Late Thursday night, Tea Party of Lafayette member and community activist Carol Ross sent an email to the Lafayette City-Parish Council asking the council to do everything in its power to get to the bottom of this ethical dilemma that — at least for now — appears to officially be limited to Gachassin’s role. “It would be in the best interest of Lafayette Consolidated Government and the taxpayers to get to the bottom of this sad affair,” Ross writes. “I strongly urge that the council ask for the Legislative Auditor to come in and get all the facts, just as they did with regard to Mr. Gachassin. It would go a long way toward assuring the public that programs are being run for the good of the people, not just those who stand to profit from them.”
We could not agree more. The Independent also was first to question whether Gachassin should have ever been allowed to step into the role of development consultant on these projects in its April 2011 cover story, “How Gachassin Games the System.” Here’s a snippet from that story:
Notably, no one — not one of the trustees, John Arceneaux (who replaced Gachassin as chairman), Julius James Stagg IV, Ryan L. Marine and D.E. “Dusty” Dought, or longtime LPTFA attorney Richard Becker — raised any questions about Gachassin returning as a paid consultant, according to the minutes of the meeting. Nor did anyone bother to check with the Louisiana Board of Ethics on whether Gachassin going to work for the LPTFA’s own development would constitute a violation of the state’s ethics laws. ...In a review of years of the LPTFA’s minutes for that story, The Independent could find no documentation of any such conversation. Because he did not protect the best interests of the LPTFA in this matter by doing his own due diligence, Becker should answer for his inaction, too. As should the LPTFA board members at the time.

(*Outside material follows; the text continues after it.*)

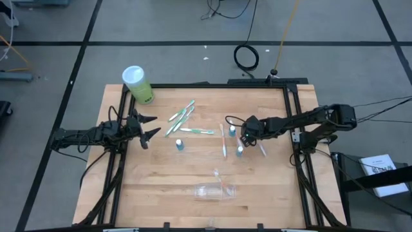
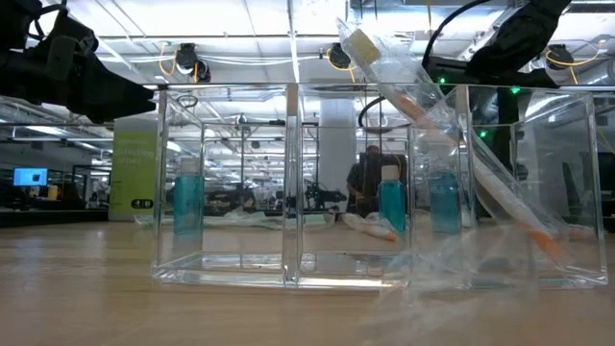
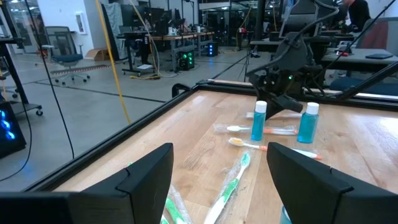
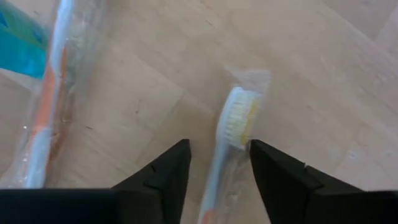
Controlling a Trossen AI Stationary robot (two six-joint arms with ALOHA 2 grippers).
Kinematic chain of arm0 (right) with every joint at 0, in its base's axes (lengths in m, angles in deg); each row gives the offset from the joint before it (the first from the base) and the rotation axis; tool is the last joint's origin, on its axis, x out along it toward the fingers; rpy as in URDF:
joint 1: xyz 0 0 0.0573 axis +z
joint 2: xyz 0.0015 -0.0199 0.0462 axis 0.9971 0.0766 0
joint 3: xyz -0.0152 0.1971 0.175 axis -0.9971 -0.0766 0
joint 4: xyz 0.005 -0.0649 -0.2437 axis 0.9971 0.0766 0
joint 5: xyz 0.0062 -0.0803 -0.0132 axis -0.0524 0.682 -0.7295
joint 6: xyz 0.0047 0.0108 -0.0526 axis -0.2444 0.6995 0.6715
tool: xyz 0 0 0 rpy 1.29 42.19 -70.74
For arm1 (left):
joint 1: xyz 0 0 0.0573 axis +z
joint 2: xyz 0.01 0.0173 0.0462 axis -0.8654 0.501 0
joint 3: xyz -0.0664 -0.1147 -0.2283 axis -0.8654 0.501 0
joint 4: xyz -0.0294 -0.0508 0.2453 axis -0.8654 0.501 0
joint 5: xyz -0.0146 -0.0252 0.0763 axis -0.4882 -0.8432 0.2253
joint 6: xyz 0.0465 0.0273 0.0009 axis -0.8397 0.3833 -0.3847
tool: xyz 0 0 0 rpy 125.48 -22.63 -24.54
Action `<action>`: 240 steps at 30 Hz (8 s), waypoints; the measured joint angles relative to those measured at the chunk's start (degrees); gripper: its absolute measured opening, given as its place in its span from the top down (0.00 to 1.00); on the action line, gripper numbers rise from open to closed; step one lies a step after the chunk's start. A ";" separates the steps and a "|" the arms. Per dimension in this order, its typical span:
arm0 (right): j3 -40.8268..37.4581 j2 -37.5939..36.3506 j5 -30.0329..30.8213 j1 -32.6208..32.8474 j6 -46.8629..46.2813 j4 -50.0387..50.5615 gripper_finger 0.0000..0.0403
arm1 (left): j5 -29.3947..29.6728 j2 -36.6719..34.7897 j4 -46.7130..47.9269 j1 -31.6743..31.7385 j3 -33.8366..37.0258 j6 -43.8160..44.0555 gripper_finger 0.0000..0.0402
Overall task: Pick & Place toothbrushing station
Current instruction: Put the orange toothbrush into the transparent organizer
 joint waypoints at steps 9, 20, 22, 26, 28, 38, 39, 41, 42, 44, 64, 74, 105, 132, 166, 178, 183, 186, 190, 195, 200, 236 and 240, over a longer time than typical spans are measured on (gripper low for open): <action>-0.07 0.11 -0.24 0.02 0.64 1.34 0.88 | 0.00 0.00 0.00 0.02 0.00 0.01 0.33; -0.17 -0.72 1.38 0.07 4.78 0.10 0.99 | 0.00 -0.01 0.00 0.01 0.00 0.00 0.33; -0.17 -1.75 1.50 0.33 5.57 -0.72 0.99 | 0.00 0.02 0.01 0.01 0.00 0.00 0.33; -0.48 -5.93 3.12 1.15 6.47 0.57 0.99 | 0.00 -0.01 -0.01 0.02 0.00 0.02 0.33; -0.63 -8.41 3.66 1.49 6.89 1.38 0.99 | 0.02 0.00 0.00 0.01 0.00 0.00 0.33; -0.35 -18.67 6.21 3.05 8.21 6.25 1.00 | 0.00 0.01 -0.01 0.01 0.00 0.00 0.33; -0.35 -19.52 6.33 3.08 8.61 6.94 1.00 | 0.00 0.00 -0.01 0.00 0.00 0.00 0.33; -0.35 -21.46 6.34 3.08 9.01 7.67 1.00 | 0.02 0.00 0.00 0.00 0.00 0.00 0.33; -0.35 -22.42 6.32 3.08 9.00 7.74 1.00 | 0.00 -0.01 -0.01 0.00 0.00 0.00 0.33; -0.33 -24.37 6.26 3.08 9.24 8.01 1.00 | 0.02 0.02 -0.01 0.02 0.00 0.02 0.33; -14.92 -43.86 5.40 3.12 9.60 -4.62 1.00 | 0.01 0.01 -0.01 0.02 0.00 0.00 0.33; -18.98 -49.26 -4.61 3.13 16.67 -22.39 1.00 | 0.01 0.01 -0.01 0.00 0.00 0.00 0.33; -36.20 -51.47 -25.47 17.20 20.22 -76.83 1.00 | 0.01 -0.01 -0.08 0.02 0.00 0.01 0.33; -16.36 -17.31 -10.51 41.51 32.24 -91.58 1.00 | 0.00 -0.01 -0.15 0.00 0.00 0.00 0.33; 0.94 8.92 1.54 40.74 31.43 -96.80 1.00 | 0.02 -0.01 -0.15 0.00 0.00 0.00 0.33; 0.94 10.16 1.74 41.77 29.98 -94.94 1.00 | 0.02 0.00 -0.15 0.01 0.00 0.00 0.33; 0.94 10.14 1.84 42.12 29.97 -91.95 1.00 | 0.02 0.02 -0.15 0.00 0.00 0.00 0.33; 0.94 10.14 1.95 42.12 29.48 -90.27 1.00 | 0.02 0.02 -0.15 0.01 0.00 0.00 0.33; 0.94 10.14 4.50 42.26 29.33 -87.75 1.00 | 0.02 -0.01 -0.15 0.00 0.00 0.00 0.33; 0.94 10.14 4.92 42.29 28.89 -85.02 1.00 | 0.02 0.02 -0.15 0.02 0.00 0.00 0.33; 0.94 10.12 4.89 42.27 28.10 -82.80 1.00 | 0.02 0.02 -0.15 0.02 0.00 0.00 0.33; 0.83 10.13 8.65 41.54 43.06 -91.57 0.62 | 0.02 0.00 -0.15 0.01 0.00 0.00 0.33; 0.83 10.12 13.48 40.87 43.13 -88.73 0.63 | 0.02 -0.01 -0.15 0.00 0.00 0.00 0.33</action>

It could very well be that none of his fellow trustees was surprised when Gachassin appeared before them on behalf of the project — Dought was absent — because when LPTFA was awarded the low-income housing tax credits from the state in October 2009, Gachassin notified the LPTFA that he intended to resign and become a consultant on the project, according to Becker. By the time he appeared as a consultant, Gachassin had filed paperwork with the Louisiana Secretary of State’s office, creating The Cartesian Company at 326 Settlers Trace Blvd. in River Ranch. In January 2010 he announced its creation in a press release, calling it a real estate development and finance solutions company, specializing in development, project management, capital solutions and public-private partnerships. ...
Becker says because of the 2008 ethics revisions he wanted assurances from Gachassin that — “in [Gachassin’s] opinion” — his serving as a consultant on the project would not violate the law. Becker believes such ethical considerations were Gachassin’s alone, saying he asked that Gachassin perform the necessary due diligence and report back to LPTFA: “In a subsequent conversation with Mr. Gachassin, he advised me as counsel to the LPTFA that he had indeed performed such due diligence and that after consideration and review concluded that the proposed consulting agreement with CTLP was not a violation of the Louisiana Ethics Code.”